Elite athletes tolerate amazing amounts of training volume compared to most of us recreational exercisers. This is the result of years building up their bodies resilience to deal with the demands of their profession. While we do not have access to the same resources as professionals, when it comes to recreational exercise it is not necessary to spend big to achieve improvements.
If we look at endurance athletes such as runners (e.g. upwards of 10km), triathletes or iron men/women, considering the amount of training they accumulate week-week, it would be impossible to stay race-ready and injury free if all of this was being done at race pace. Recently there has been more information and research around the ‘80/20’ training method filtering down to recreational athletes.
The basic outline of 80/20 training is performing 80% of training at below threshold intensity (easy pace/intensity) and the remaining 20% at or above threshold.

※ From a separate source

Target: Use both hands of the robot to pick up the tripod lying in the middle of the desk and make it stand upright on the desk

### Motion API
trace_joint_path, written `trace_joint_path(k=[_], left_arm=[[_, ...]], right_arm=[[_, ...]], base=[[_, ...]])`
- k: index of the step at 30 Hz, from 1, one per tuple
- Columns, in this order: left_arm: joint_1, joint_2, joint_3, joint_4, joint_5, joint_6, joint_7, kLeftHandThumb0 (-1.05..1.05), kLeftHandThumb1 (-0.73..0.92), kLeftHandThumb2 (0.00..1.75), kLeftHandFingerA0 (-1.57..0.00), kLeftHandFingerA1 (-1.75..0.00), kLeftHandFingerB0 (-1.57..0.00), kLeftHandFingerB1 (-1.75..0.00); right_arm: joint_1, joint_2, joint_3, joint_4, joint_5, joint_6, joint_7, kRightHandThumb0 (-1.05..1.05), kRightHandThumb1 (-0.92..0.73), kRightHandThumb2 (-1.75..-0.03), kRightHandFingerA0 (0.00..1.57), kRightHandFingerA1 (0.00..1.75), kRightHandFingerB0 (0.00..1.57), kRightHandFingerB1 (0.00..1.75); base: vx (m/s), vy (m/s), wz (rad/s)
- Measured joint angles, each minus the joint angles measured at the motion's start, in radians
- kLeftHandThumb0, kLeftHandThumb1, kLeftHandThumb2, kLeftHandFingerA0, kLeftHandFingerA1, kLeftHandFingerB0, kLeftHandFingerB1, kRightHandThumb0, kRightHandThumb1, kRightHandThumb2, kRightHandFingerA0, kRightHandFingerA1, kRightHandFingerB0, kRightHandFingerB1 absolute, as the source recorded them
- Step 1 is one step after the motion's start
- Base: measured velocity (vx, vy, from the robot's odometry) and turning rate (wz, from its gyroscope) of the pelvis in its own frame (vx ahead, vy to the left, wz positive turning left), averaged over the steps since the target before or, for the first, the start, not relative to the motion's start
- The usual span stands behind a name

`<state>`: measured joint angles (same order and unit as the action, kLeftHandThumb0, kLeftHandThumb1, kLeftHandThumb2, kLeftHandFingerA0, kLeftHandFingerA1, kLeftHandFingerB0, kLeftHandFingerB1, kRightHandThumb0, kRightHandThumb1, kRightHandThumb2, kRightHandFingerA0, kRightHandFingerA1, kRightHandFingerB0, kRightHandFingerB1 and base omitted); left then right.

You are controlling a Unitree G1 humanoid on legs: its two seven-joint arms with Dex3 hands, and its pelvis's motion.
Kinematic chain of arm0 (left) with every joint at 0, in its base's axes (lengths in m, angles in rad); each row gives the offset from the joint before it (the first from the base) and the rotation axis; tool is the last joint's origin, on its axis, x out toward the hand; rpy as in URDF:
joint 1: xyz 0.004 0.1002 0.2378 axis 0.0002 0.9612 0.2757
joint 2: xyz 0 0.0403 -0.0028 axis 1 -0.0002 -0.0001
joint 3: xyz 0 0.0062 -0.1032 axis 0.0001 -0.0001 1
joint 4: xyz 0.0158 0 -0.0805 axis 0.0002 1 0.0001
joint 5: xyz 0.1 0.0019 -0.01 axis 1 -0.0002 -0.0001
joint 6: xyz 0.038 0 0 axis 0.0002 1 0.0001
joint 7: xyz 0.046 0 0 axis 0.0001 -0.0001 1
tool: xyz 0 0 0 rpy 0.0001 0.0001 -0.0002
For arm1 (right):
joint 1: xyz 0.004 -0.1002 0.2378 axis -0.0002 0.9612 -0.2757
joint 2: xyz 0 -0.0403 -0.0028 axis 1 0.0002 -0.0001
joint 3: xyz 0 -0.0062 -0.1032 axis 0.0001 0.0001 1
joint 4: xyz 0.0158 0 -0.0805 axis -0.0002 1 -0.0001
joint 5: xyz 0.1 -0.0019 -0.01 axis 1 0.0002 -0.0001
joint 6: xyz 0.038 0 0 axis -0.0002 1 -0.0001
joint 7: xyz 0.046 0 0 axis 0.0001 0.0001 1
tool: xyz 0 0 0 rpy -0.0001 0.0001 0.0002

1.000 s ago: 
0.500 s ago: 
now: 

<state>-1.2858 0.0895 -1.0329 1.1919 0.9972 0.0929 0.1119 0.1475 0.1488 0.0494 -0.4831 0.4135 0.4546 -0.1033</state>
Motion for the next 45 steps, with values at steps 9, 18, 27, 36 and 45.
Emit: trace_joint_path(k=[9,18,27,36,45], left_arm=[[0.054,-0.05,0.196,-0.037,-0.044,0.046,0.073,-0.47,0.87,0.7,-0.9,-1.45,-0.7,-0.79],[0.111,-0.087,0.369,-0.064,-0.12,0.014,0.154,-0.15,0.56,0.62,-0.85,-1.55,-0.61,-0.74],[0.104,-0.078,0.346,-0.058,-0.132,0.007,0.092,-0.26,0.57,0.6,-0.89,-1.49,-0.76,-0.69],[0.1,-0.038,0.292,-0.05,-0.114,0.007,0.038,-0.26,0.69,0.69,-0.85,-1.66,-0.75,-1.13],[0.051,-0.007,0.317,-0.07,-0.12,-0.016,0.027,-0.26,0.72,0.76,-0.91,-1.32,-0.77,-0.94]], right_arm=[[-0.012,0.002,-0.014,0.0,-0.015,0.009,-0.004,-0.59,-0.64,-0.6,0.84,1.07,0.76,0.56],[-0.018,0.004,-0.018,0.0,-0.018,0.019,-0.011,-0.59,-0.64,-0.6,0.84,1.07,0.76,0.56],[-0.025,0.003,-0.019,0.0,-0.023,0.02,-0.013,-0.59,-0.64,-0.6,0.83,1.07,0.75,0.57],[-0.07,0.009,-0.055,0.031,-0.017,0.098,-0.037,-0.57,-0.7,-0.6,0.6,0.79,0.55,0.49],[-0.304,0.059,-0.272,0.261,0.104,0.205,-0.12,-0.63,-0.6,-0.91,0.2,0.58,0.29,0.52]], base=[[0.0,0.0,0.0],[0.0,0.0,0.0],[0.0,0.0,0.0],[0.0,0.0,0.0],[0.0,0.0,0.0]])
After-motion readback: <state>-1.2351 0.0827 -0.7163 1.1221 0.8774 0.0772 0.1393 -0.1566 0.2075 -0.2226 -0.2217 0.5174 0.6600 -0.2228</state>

It is noted by a lot of experts in this area (namely Matt Fitzgerald) that recreational athletes perform a majority of their training at moderate intensity which means when they do try to improve fitness or performance with high intensity sessions their body lacks the energy and/or ability to achieve adaptations. A common presentation of this is people who commence exercising and see initial improvements but then hit a road black or see performance plateau.
Training in the 80% range is actually quite hard to do because it requires people to actively ‘pull back’ and slow their natural pace (usually sits at moderate intensity). By exercising at this easier pace though we can exercise for longer periods meaning we train our bodies to tolerate longer bouts of exercise and help our bodies learn to use alternate fuel sources such as fat stores. Training in the 20% high intensity range helps improve fitness and VO2 performance. High intensity training despite accounting for only 20% of the training program is equally important for building up our bodies ability to handle exercise and improve performance when it comes to racing and competing.
To summarise do not be afraid to go slow and ensure there is the structured higher intensity run in your program (this will also break up the boredom).